When I began studying Buddhism I was able to discard most of the self-help books I had collected over the years. I just didn't need them anymore. But two self-help books in my library offer approaches that I still value. The concepts and techniques in them are complementary to my Buddhist practice, and I wanted to take a moment to get down a few notes about them.

When I Say No, I Feel Guilty, Manuel J. Smith, Ph.D.

Assertiveness does not have to mean aggression, as Gandhi and Martin Luther King showed. This is a book about learning to be more assertive, and to handle conflict with others.
It's not a book about winning arguments. It offers real techniques that will allow you to deal with others more directly, honestly, and effectively. I've found that the techniques taught in it are great for dealing with difficult people and situations in a firm and yet compassionate manner.

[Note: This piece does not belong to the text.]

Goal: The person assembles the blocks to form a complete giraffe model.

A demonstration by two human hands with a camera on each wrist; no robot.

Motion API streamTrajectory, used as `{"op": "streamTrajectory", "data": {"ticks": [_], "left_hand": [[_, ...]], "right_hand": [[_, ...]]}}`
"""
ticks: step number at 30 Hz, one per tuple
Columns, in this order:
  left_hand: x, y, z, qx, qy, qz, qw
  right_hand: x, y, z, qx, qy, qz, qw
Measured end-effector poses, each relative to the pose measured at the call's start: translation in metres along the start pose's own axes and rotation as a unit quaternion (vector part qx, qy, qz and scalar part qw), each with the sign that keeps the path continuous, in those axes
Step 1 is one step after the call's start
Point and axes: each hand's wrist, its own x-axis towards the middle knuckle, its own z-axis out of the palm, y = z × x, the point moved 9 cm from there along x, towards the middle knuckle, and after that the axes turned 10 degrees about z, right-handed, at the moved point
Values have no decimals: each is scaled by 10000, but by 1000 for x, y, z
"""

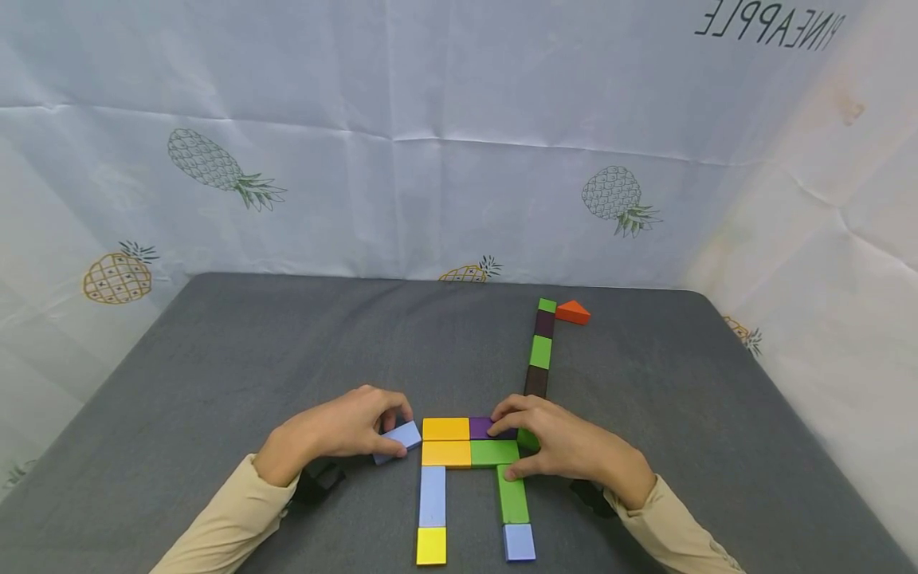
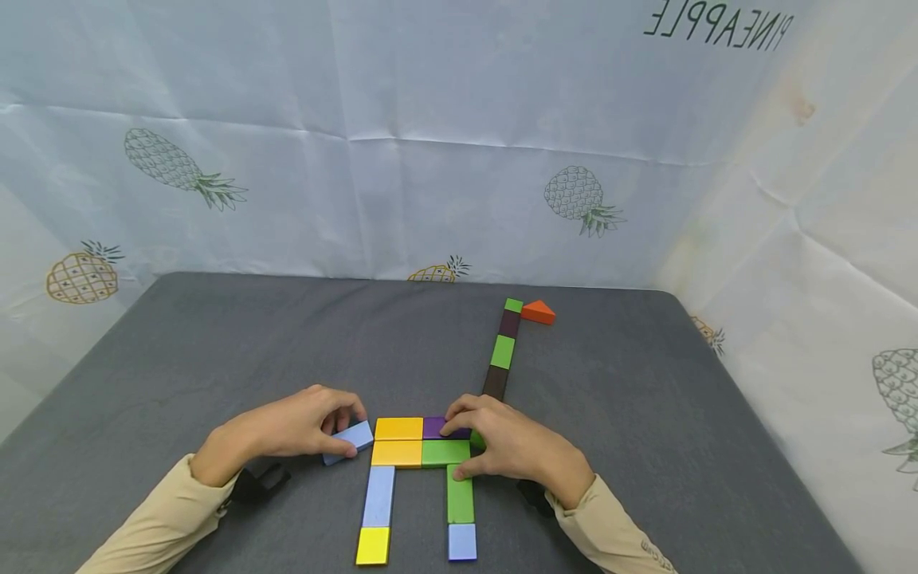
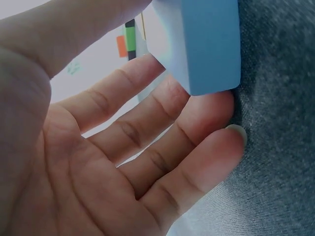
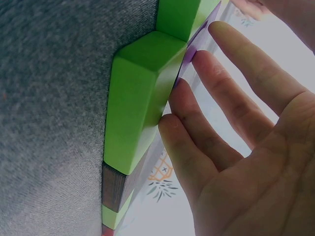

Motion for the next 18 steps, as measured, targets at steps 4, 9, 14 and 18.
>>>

Passionate Marriage, David Schnarch, Ph.D.

This book proposes the seemingly strange idea that long-term relationships are actually supposed to be difficult. It is this difficulty, and learning to deal with it, that turns long-term relationships into "people-growing machines." The author talks a lot about something called "differentiation", which is your ability to have a different opinion from your partner, and yet still remain emotionally and physically near to them. The book also takes on the common knowledge that physical passion has to decrease the longer we are in a relationship, and shows how it can actually increase instead.

The concepts in both of these books overlap a great deal with Buddhist philosophy, and I've found the techniques they offer to be great ways to practice compassion and awareness in my everyday life.